На следующее же утро после покупки г-н Граслен отправил в Монтеньяк архитектора. Банкир хотел восстановить замок, сады, террасу, парк и возродить лес новыми посадками; он горячо принялся за дело.
Через два года г-жу Граслен постигло большое горе. В августе 1830 года[20], несмотря на всю свою осторожность, Граслен не избежал бедствий, поразивших коммерцию и банки. Он не перенес мысли о банкротстве и потере трехмиллионного состояния, которое стоило ему сорока лет работы. Нравственные страдания усугубили постоянный воспалительный процесс в крови: он слег в постель. После рождения ребенка дружба Вероники с Грасленом укрепилась еще больше и рассеяла все надежды ее поклонника г-на де Гранвиля. Вероника пыталась спасти мужа своими нежными заботами, но ей удалось лишь продлить на несколько месяцев его муки. Все же это продление оказалось весьма полезным, ибо Гростет, предвидевший кончину своего бывшего приказчика, успел получить от него все сведения, необходимые для предстоящей ликвидации имущества.
Граслен умер в апреле 1831 года. Горе вдовы уступило лишь ее христианской покорности.
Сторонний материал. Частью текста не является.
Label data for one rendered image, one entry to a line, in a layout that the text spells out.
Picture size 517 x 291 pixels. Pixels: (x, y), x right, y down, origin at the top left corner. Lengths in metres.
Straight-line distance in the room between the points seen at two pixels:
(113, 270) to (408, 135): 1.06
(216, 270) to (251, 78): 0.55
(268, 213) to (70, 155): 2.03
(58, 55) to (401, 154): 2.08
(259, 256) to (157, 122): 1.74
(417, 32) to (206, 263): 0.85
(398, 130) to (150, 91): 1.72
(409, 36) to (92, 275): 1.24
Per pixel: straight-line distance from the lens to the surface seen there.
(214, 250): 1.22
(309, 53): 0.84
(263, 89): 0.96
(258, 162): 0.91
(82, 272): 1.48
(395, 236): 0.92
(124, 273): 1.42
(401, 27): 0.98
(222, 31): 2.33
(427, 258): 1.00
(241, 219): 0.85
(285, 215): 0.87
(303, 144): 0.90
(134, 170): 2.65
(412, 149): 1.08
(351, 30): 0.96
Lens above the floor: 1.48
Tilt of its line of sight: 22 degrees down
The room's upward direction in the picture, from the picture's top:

Первой мыслью Вероники было отдать свое собственное состояние для расплаты с кредиторами. Но на это с избытком хватило состояния г-на Граслена. Через два месяца ликвидация дел, которую взял на себя Гростет, была закончена. У г-жи Граслен остались земли Монтеньяка и шестьсот шестьдесят тысяч франков — все принадлежавшее ей ранее состояние. Имя ее сына было не запятнано: Граслен не разорил никого, даже свою жену. Франсис Граслен даже получил в наследство около сотни тысяч франков.
Господин де Гранвиль, которому известны были благородство и высокие достоинства Вероники, сделал ей предложение. Но, к удивлению всего Лиможа, г-жа Граслен отказала вновь назначенному главному прокурору под тем предлогом, что церковь осуждает вторичное замужество. Гростет, человек, наделенный редким здравым смыслом и верным глазом, посоветовал Веронике поместить свое состояние и остатки состояния г-на Граслена в государственные долговые обязательства и сам незамедлительно осуществил эту операцию в июле месяце, когда помещение капитала представляло особые выгоды, а именно — три процента на пятьдесят франков. Франсис получил, следовательно, шесть тысяч ливров ренты, а его мать — около сорока тысяч. Вероника по-прежнему являлась обладательницей одного из самых крупных состояний в департаменте. Когда все было улажено, г-жа Граслен объявила о своем намерении покинуть Лимож и поселиться в Монтеньяке, подле г-на Бонне. Она снова вызвала к себе кюре, чтобы расспросить его о начатых в Монтеньяке работах, в которых хотела принять участие. Но г-н Бонне великодушно стал отговаривать Веронику от принятого решения, доказывая, что ее место в обществе.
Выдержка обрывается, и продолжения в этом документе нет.